■ **PROMPT**
Every entry is to be reproduced word for word, but the images are not.

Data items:
===

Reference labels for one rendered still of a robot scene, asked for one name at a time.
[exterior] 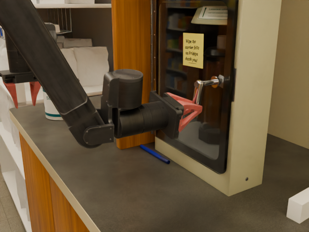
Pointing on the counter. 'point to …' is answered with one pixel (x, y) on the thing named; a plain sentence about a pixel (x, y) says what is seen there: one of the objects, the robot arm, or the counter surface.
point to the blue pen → (155, 154)
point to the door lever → (199, 87)
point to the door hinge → (151, 43)
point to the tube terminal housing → (244, 101)
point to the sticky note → (193, 49)
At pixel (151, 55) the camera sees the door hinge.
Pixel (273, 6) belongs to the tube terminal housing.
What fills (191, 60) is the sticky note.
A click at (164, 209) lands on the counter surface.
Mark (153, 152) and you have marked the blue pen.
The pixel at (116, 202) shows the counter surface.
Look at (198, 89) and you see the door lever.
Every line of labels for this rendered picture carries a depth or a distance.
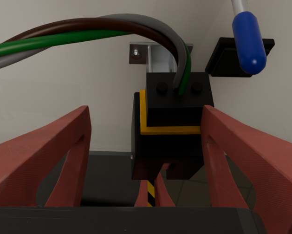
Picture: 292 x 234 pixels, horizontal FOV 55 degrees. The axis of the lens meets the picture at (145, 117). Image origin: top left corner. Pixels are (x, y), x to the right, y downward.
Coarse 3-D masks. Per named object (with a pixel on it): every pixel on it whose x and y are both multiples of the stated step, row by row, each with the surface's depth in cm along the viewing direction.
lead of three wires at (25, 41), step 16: (112, 16) 8; (128, 16) 8; (144, 16) 9; (32, 32) 7; (48, 32) 7; (64, 32) 8; (80, 32) 8; (96, 32) 8; (112, 32) 8; (128, 32) 8; (144, 32) 8; (160, 32) 9; (0, 48) 7; (16, 48) 7; (32, 48) 7; (176, 48) 10; (0, 64) 7; (176, 64) 12; (176, 80) 12
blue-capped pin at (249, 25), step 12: (240, 0) 9; (240, 12) 9; (240, 24) 9; (252, 24) 9; (240, 36) 9; (252, 36) 9; (240, 48) 9; (252, 48) 8; (264, 48) 9; (240, 60) 9; (252, 60) 8; (264, 60) 8; (252, 72) 8
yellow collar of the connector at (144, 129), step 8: (144, 96) 15; (144, 104) 15; (144, 112) 14; (144, 120) 14; (144, 128) 14; (152, 128) 14; (160, 128) 14; (168, 128) 14; (176, 128) 14; (184, 128) 14; (192, 128) 14
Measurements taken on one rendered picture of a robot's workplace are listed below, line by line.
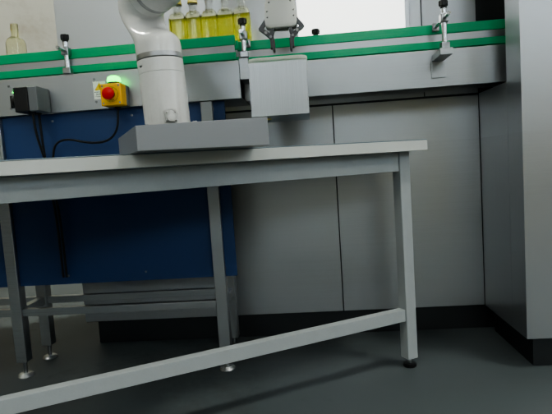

===

■ **OUTPUT FOR THIS TASK**
Reference labels for one rendered still of a robot scene, asked for one name at a time.
[exterior] 
Pointing on the counter. 'point to …' is answered with one pixel (x, y) on the thing named; a plain sentence about a pixel (x, y) says what is seen there: one of the objects, the robot arm, or the counter surface.
point to the blue pen → (155, 154)
point to the door lever → (199, 87)
point to the door hinge → (151, 43)
point to the tube terminal housing → (244, 101)
point to the sticky note → (193, 49)
At pixel (151, 55) the camera sees the door hinge.
Pixel (273, 6) belongs to the tube terminal housing.
What fills (191, 60) is the sticky note.
A click at (164, 209) lands on the counter surface.
Mark (153, 152) and you have marked the blue pen.
The pixel at (116, 202) shows the counter surface.
Look at (198, 89) and you see the door lever.
Every line of labels for this rendered picture carries a depth or a distance.
Picture: 292 x 234 pixels, horizontal FOV 55 degrees. The axis of the lens meets the picture at (145, 117). Image origin: top left corner. Pixels are (x, y), x to the right, y downward.
Coarse 3-D masks. Per named object (with a pixel on it): every pixel on it whose x and y are both multiples of the stated step, row by row, each with the surface's depth in cm along the viewing direction.
lead of three wires at (25, 41), step 16: (112, 16) 8; (128, 16) 8; (144, 16) 9; (32, 32) 7; (48, 32) 7; (64, 32) 8; (80, 32) 8; (96, 32) 8; (112, 32) 8; (128, 32) 8; (144, 32) 8; (160, 32) 9; (0, 48) 7; (16, 48) 7; (32, 48) 7; (176, 48) 10; (0, 64) 7; (176, 64) 12; (176, 80) 12
blue-capped pin at (249, 25), step 12: (240, 0) 9; (240, 12) 9; (240, 24) 9; (252, 24) 9; (240, 36) 9; (252, 36) 9; (240, 48) 9; (252, 48) 8; (264, 48) 9; (240, 60) 9; (252, 60) 8; (264, 60) 8; (252, 72) 8
yellow collar of the connector at (144, 129), step 8: (144, 96) 15; (144, 104) 15; (144, 112) 14; (144, 120) 14; (144, 128) 14; (152, 128) 14; (160, 128) 14; (168, 128) 14; (176, 128) 14; (184, 128) 14; (192, 128) 14
Measurements taken on one rendered picture of a robot's workplace are listed below, line by line.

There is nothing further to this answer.